Die Gefahr, die von radikalisierten Personen ausgehe, ohne zwingend eine Ausreise anzustreben, bleibe jedoch in europäischen Staaten einschliesslich der Schweiz bestehen.
Bei der geografischen Verteilung der dschihadistischen Radikalisierung ortet die Studie regionale Unterschiede. So ist etwa die Region Genf, Wallis und Waadt stärker betroffen als die übrige Schweiz.
Besondere Anforderungen an Strafvollzug
Der Dschihadismus hat auch Folgen für die Gefängnisse: Der Strafvollzug muss sich laut der Studie «den Herausforderungen von dschihadistisch radikalisierten Insassen stellen» – auch wenn dies wenige sind.
Die Studie schlägt beispielsweise vor, das Strafvollzugspersonal gezielt weitergebildet wird, damit es über genügend «Hintergrundwissen und Handlungskompetenzen für einen aufmerksamen, professionellen Umgang mit radikalisierten Personen» verfüge.
Da diese Weiterbildung aufwändig ist, schlägt die ZHAW vor, schweizweit zwei bis drei Strafvollzugsanstalten zu Kompetenzzentren aufzubauen mit dem Schwerpunkt auf dschihadistisch radikalisierten Insassen.

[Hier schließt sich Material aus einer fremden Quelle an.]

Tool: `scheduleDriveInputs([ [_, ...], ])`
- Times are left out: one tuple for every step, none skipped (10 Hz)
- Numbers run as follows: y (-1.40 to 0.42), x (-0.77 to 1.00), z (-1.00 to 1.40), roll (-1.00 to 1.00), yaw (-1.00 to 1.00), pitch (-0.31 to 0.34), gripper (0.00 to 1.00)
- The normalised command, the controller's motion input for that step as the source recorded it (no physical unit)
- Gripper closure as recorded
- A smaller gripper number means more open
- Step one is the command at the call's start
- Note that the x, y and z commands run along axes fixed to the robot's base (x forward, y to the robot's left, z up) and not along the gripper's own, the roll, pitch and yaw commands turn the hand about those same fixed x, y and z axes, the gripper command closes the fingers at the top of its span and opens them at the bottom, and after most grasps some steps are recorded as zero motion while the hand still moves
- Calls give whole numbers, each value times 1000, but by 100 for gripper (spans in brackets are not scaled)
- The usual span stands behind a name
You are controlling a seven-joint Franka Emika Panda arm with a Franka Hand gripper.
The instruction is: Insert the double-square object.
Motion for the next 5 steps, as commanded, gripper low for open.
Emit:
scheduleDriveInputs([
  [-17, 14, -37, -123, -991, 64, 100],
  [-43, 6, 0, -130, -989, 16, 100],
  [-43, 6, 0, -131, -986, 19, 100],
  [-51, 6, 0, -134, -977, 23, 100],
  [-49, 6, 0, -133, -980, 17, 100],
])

Muslimische Seelsorger sollen helfen
Eine wichtige Rolle spielen laut der Studie die muslimischen Seelsorger. Erstens bei der Prävention und zweitens als Unterstützer für das Gefängnispersonal. Insbesondere bei Fragen, welche zu religiösen Praktiken auftauchen; aber auch bei arabischen Floskeln und bei der Beurteilung von bestimmten Büchern und Autoren.